### BRIEF
Read the data below. Every line holding the string "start" must be copied.

### RECORDED DATA
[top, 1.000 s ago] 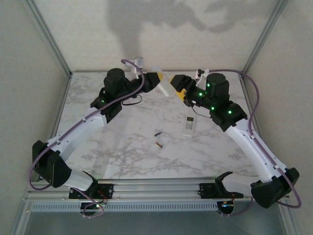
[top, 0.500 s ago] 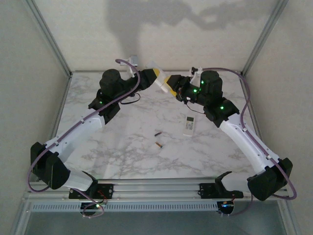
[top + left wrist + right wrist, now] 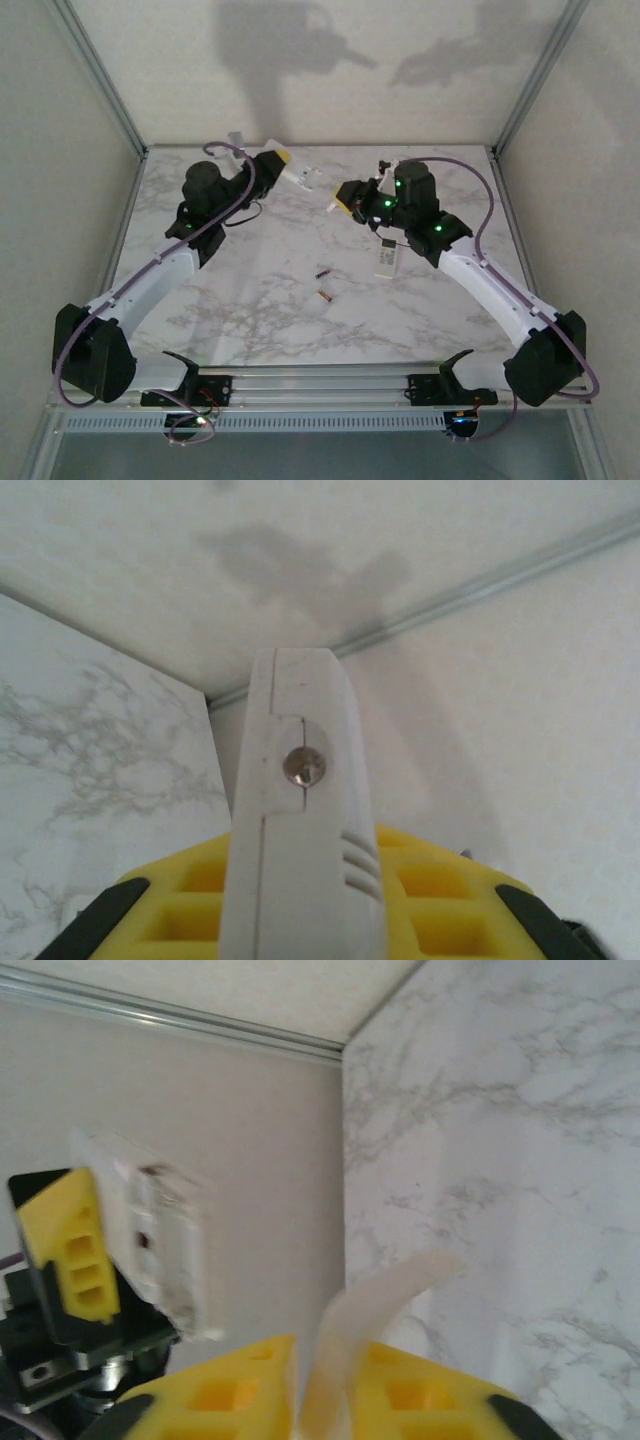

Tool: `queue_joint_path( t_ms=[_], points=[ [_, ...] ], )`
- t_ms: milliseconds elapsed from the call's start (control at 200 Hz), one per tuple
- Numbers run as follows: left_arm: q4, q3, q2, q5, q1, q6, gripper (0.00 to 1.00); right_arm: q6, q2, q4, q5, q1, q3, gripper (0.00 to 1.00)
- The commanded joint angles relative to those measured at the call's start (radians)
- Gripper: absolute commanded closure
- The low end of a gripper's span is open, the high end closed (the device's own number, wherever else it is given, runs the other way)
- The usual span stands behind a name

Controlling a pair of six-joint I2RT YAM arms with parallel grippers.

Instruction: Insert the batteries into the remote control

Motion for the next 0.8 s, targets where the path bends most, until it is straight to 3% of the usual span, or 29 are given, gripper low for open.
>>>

### ANSWER TO THE PROBLEM
- t_ms: milliseconds elapsed from the call's start (control at 200 Hz), one per tuple
- The commanded joint angles relative to those measured at the call's start (radians)

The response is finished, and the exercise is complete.